U. of Minnesota and Ancestry.com Announce Plans to Create Massive Database of 1940 Census Material

April 2, 2012

From the University of Minnesota and Ancestry.com:

A collaboration between the University of Minnesota and Ancestry.com will create the largest database of detailed information about people and their households ever made available for scientific research. The National Archives and Records Administration today released images of the enumeration manuscripts from the 1940 Census of Population. [Our emphasis] The Minnesota Population Center at the University of Minnesota will leverage a substantial investment by Ancestry.com in digitizing information on the entire population of the United States.


The database will include all of the information collected on the 132 million Americans recorded in the Census of 1940. The project will involve transcription of 7.8 billion keystrokes of data describing the demographic and economic characteristics of all individuals, families, households, and group quarters present in the United States in 1940. This database will be an extraordinary new resource for economists, demographers, geographers, epidemiologists, other social science and health researchers, and the general public.
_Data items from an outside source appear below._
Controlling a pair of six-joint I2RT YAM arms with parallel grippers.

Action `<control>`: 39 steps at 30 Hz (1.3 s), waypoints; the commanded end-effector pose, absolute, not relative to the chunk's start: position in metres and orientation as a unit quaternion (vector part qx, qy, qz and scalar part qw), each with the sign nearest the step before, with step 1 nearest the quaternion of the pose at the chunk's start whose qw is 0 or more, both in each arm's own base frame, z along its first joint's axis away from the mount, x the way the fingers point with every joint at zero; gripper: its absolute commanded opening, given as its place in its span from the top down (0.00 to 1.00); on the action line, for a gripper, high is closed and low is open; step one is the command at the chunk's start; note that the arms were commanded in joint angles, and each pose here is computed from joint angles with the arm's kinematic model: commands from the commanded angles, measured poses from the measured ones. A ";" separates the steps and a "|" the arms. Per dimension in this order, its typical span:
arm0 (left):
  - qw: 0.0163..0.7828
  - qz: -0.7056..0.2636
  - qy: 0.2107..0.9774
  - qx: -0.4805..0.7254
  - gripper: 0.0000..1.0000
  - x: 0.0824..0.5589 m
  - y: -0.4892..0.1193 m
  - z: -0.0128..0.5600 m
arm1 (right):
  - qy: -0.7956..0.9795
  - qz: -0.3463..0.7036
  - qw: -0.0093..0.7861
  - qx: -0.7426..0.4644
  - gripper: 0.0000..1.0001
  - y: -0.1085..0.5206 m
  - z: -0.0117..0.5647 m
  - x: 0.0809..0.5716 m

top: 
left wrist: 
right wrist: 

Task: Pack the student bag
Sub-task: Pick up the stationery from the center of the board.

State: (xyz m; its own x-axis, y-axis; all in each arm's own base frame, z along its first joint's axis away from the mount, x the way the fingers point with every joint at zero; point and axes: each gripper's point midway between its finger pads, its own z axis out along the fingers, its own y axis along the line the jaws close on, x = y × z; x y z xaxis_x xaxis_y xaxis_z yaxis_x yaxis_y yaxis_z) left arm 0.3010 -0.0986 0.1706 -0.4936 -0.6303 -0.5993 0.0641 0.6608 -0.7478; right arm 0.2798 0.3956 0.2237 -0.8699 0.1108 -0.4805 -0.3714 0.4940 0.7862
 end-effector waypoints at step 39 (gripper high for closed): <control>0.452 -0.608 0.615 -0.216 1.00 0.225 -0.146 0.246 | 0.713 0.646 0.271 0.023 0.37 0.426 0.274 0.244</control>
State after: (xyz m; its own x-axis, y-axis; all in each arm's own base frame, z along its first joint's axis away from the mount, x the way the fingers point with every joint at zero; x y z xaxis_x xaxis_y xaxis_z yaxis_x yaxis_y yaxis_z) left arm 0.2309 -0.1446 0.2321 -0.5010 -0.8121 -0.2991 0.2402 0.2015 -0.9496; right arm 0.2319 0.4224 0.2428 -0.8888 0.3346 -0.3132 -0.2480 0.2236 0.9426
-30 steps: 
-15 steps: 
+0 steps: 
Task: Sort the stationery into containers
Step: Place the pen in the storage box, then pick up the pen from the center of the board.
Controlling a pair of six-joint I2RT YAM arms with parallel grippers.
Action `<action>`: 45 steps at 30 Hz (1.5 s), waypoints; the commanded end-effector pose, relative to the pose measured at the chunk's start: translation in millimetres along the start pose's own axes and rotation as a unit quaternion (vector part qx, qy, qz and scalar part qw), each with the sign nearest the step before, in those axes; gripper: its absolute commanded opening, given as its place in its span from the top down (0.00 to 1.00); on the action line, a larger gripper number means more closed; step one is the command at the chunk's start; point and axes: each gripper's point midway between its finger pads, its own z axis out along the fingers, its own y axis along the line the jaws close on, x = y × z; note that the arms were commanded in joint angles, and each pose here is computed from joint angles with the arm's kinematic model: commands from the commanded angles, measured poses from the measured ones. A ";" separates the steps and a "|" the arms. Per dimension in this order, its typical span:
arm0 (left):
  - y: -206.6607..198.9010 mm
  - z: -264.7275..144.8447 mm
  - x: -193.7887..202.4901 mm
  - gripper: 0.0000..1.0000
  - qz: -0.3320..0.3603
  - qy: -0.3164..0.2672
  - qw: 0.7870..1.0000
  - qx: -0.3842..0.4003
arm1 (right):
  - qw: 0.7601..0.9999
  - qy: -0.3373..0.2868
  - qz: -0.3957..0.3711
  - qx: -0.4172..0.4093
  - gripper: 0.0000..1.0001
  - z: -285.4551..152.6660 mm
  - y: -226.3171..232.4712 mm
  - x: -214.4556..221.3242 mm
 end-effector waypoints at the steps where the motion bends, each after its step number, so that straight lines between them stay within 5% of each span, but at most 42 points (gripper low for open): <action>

Capturing 100 percent of the U.S. population recorded in the census, the 1940 database will be significantly larger than any other census datasets created for social science and health research. These datasets normally only include a 1-10 percent sample of the population, and many studies are hindered by these small samples. The new database will allow much richer studies of small populations in 1940, such as Dust Bowl migrants to California, Native Americans, and working mothers with young children.

Researchers will also be able to link recent economic and health surveys and mortality records to the 1940 database. These linkages will allow researchers to study the impact of early life conditions—including socioeconomic status, parental education, and family structure—on later health and mortality. In addition to individual and family information, the database will provide contextual information on childhood neighborhood characteristics, labor-market conditions, and environmental conditions.


All numerically-coded fields in the database will be made freely available to the scientific community and the public. Data and documentation will be distributed through the Integrated Public Use Microdata Series (IPUMS) data access system (www.ipums.org). The IPUMS data access system pioneered web-based distribution of large-scale datasets and the Minnesota Population Center continues to innovate at the cutting edge of information technology. The system offers capabilities for navigating database documentation, defining datasets, constructing customized variables that capitalize on the individual and household information in the census, and adding neighborhood information.

The project will be supported by grants from the National Science Foundation, the National Institute of Aging and the Eunice Kennedy Shriver Institute for Child Health and Human Development. The project also benefits from investments and support by the National Archives and Records Administration and the U.S. Census Bureau.